L’anneau crural externe n’est pas toujours net et au lieu d’être délimité par une bandelette tendineuse bien nette, il l’est très fréquemment par des faisceaux fibreux disposés irrégulièrement. Chez les individus obèses surtout, dont les fascias renferment de la graisse, le feuillet superficiel du fascia lata est traversé par du tissu adipeux sur le pourtour de l’anneau crural externe. Ce n’est donc alors que d’une façon très relative que l’on peut parler d’une fosse ovale chez eux. L’anneau crural externe offre certaines relations avec une autre disposition, appelée anneau crural interne (annulus femoralis internus).

L’espace compris entre l’arcade crurale et le bord du bassin est occupé en dehors par le muscle psoas-iliaque, au moment de sa sortie du bassin. On le désigne sous le nom de lacune musculaire (lacuna muscularis). En dedans de cette dernière se trouvent appliqués les gros vaisseaux fémoraux entourés de leur gaine; ils sont séparés du muscle psoas-iliaque par une partie du fascia iliaque, insérée à l’arcade crurale et au pubis. C’est ce que l’on appelle la lacune vasculaire (lacuna vasorum). Plus en dedans encore, mais en dehors du ligament de Gimbernat, il existe au-dessous de l’arcade crurale un petit orifice. Il est délimité en dedans par le ligament de Gimbernat, en dehors par la gaine des vaisseaux fémoraux et en bas, c’est-à-dire en arrière (le bassin étant placé dans sa position naturelle), par l’ischion. Cet orifice est tapissé par un prolongement du fascia qui revêt la face interne de la paroi abdominale, prolongement qui va s’unir au fascia iliaque et qui est lui-même tapissé par le péritoine. En général, il existe en dehors de cet orifice un ganglion lymphatique. Ce point, ainsi constitué, est l’anneau crural interne. Les deux anneaux cruraux ne présentent généralement pas de rapports l’un avec l’autre, à l’état normal.

Voir également  Muscles abdominaux antérieurs

L’anneau crural interne constitue, pour les parties de l’intestin qui sont en rapport avec lui, un point de moindre résistance. Il n’est, en effet, fermé que par des membranes minces et extensibles. Les hernies qui peuvent se former à travers cet orifice sont désignées sous le nom de hernies fémorales ou crurales (herniae femorales). Elles passent à côté des vaisseaux fémoraux et arrivent à l’extérieur par la fosse ovale, les faisceaux tendineux ne leur offrant aucun obstacle en ce point. Grâce à la formation des hernies fémorales, l’anneau crural externe se trouve mis en rapport avec l’anneau crural interne. Les deux anneaux cruraux constituent alors les orifices externe et interne d’un canal, le canal crural (canalis femoralis). C’est ainsi qu’il s’établit une relation entre les deux anneaux cruraux.
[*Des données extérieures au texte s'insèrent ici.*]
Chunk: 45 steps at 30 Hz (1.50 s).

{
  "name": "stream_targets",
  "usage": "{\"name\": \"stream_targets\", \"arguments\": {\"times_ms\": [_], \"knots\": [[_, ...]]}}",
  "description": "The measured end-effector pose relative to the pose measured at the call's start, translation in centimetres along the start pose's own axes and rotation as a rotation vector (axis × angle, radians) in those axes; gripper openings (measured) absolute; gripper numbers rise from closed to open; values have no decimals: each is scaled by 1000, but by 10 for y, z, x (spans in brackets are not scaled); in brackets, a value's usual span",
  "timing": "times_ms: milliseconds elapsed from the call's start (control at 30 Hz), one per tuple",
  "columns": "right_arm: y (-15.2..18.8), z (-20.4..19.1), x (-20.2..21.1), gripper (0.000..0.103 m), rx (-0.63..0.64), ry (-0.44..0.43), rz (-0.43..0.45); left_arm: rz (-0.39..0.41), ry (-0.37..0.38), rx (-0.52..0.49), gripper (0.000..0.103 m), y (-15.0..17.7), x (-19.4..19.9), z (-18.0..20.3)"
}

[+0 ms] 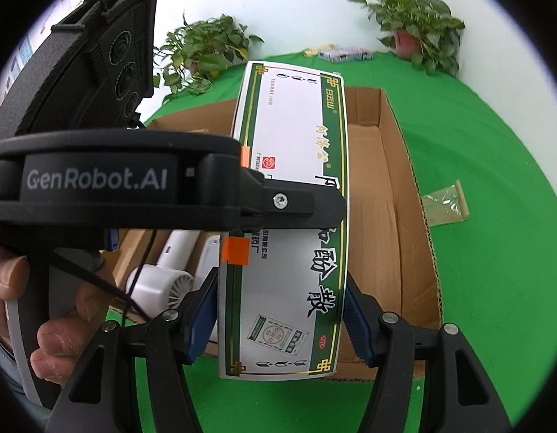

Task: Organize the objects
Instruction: 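Lift the medicine box with both grippers and carry it over the box, then lower the medicine box beside the white device and open both grippers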

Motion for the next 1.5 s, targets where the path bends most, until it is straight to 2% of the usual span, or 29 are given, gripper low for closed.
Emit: {"name": "stream_targets", "arguments": {"times_ms": [267,400,533,733,867,1067,1133,1300,1367,1400,1500], "knots": [[7,16,-32,61,-51,-24,-94,-74,-17,62,46,0,-36,-26],[13,19,-36,61,-71,-39,-108,-93,-12,94,46,1,-45,-33],[14,19,-38,61,-87,-39,-126,-123,-14,138,47,2,-52,-41],[16,18,-39,61,-108,-34,-152,-168,-81,166,53,0,-56,-40],[19,19,-38,61,-107,-13,-156,-183,-70,198,53,3,-52,-41],[26,13,-40,61,-65,28,-176,-102,-115,125,57,2,-14,-27],[28,10,-38,61,-48,31,-171,-49,-145,91,57,2,9,-24],[30,9,-34,64,-61,28,-179,73,-160,43,58,14,64,-16],[33,4,-32,64,-70,21,-184,118,-190,18,60,-9,79,-35],[34,3,-31,64,-74,22,-188,145,-206,7,66,-6,89,-37],[32,7,-33,64,-79,29,-194,211,-245,-19,68,5,113,-43]]}}
Point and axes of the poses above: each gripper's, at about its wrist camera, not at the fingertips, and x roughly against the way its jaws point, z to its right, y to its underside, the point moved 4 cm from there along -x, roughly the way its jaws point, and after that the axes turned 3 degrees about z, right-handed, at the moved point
La description que nous venons de faire diffère de celle qui considère tout l’espace situé au-dessous de l’arcade crurale, en dedans du muscle psoas-iliaque, comme constituant l’anneau crural interne, et d’après laquelle les vaisseaux fémoraux traversent alors cet anneau crural interne. On dit alors aussi que les vaisseaux fémoraux « traversent le canal crural ». Cela est inexact, attendu qu’ils ne passent pas par l’anneau crural externe et que par conséquent ce dernier ne peut être considéré comme étant l’orifice externe d’un canal crural. D’après nous, il n’existe pas normalement de canal crural, mais ce canal se forme lorsqu’il se produit une hernie fémorale. Alors seulement les deux anneaux cruraux deviennent les orifices interne et externe de ce canal.